**Exercise instructions:**
The listing below must be repeated word for word, with its images excluded.

**Information provided:**
· · · · ·

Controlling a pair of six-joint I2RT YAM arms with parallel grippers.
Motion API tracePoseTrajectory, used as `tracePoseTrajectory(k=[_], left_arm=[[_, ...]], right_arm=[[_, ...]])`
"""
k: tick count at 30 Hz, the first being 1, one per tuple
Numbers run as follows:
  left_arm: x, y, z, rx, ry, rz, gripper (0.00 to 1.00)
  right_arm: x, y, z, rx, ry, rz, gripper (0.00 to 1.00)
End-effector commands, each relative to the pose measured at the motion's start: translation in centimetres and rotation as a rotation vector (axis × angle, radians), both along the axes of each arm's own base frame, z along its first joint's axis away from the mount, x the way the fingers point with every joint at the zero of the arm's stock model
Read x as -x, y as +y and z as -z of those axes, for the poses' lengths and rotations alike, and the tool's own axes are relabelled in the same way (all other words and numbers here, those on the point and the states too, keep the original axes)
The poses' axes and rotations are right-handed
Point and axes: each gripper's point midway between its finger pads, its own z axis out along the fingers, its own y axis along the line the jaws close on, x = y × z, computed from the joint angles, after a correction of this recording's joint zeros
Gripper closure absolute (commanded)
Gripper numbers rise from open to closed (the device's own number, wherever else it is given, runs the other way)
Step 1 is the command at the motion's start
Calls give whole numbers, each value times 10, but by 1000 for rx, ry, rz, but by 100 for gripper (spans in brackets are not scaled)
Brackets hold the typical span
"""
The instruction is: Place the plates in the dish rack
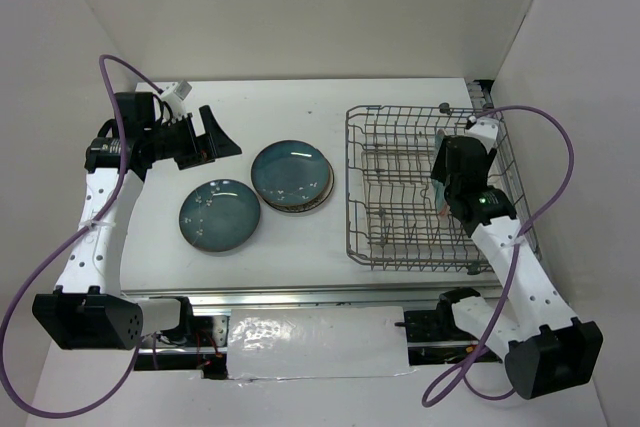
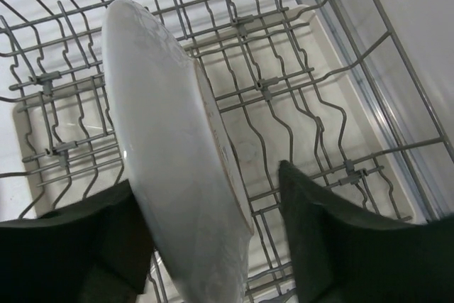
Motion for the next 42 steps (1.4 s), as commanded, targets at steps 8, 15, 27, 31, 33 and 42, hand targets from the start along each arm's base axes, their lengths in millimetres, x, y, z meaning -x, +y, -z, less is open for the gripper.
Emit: tracePoseTrajectory(k=[8, 15, 27, 31, 33, 42], left_arm=[[3, -2, -12, -6, -64, 22, 1], [3, -4, -11, 8, -61, 26, 1], [3, -3, -9, 0, -56, 20, 1], [2, -4, -7, 2, -49, 19, 1], [2, -4, -7, 5, -47, 21, 1], [4, -2, -8, -9, -50, 12, 1]], right_arm=[[6, -11, -21, 20, -56, 53, 100], [13, -25, -70, 120, -149, 111, 100], [14, 0, -160, 206, -285, 21, 100], [13, 16, -151, 209, -253, -9, 100], [12, 28, -145, 149, -262, -6, 100], [0, 60, -112, 103, -208, -29, 100]])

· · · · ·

**Solution to this problem:**
Controlling a pair of six-joint I2RT YAM arms with parallel grippers.
Motion API tracePoseTrajectory, used as `tracePoseTrajectory(k=[_], left_arm=[[_, ...]], right_arm=[[_, ...]])`
"""
k: tick count at 30 Hz, the first being 1, one per tuple
Numbers run as follows:
  left_arm: x, y, z, rx, ry, rz, gripper (0.00 to 1.00)
  right_arm: x, y, z, rx, ry, rz, gripper (0.00 to 1.00)
End-effector commands, each relative to the pose measured at the motion's start: translation in centimetres and rotation as a rotation vector (axis × angle, radians), both along the axes of each arm's own base frame, z along its first joint's axis away from the mount, x the way the fingers point with every joint at the zero of the arm's stock model
Read x as -x, y as +y and z as -z of those axes, for the poses' lengths and rotations alike, and the tool's own axes are relabelled in the same way (all other words and numbers here, those on the point and the states too, keep the original axes)
The poses' axes and rotations are right-handed
Point and axes: each gripper's point midway between its finger pads, its own z axis out along the fingers, its own y axis along the line the jaws close on, x = y × z, computed from the joint angles, after a correction of this recording's joint zeros
Gripper closure absolute (commanded)
Gripper numbers rise from open to closed (the device's own number, wherever else it is given, runs the other way)
Step 1 is the command at the motion's start
Calls give whole numbers, each value times 10, but by 1000 for rx, ry, rz, but by 100 for gripper (spans in brackets are not scaled)
Brackets hold the typical span
"""
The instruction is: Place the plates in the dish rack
Motion for the next 42 steps (1.4 s), as commanded, targets at steps 8, 15, 27, 31, 33 and 42, hand targets from the start along each arm's base axes, their lengths in millimetres, x, y, z meaning -x, +y, -z, less is open for the gripper.
Emit: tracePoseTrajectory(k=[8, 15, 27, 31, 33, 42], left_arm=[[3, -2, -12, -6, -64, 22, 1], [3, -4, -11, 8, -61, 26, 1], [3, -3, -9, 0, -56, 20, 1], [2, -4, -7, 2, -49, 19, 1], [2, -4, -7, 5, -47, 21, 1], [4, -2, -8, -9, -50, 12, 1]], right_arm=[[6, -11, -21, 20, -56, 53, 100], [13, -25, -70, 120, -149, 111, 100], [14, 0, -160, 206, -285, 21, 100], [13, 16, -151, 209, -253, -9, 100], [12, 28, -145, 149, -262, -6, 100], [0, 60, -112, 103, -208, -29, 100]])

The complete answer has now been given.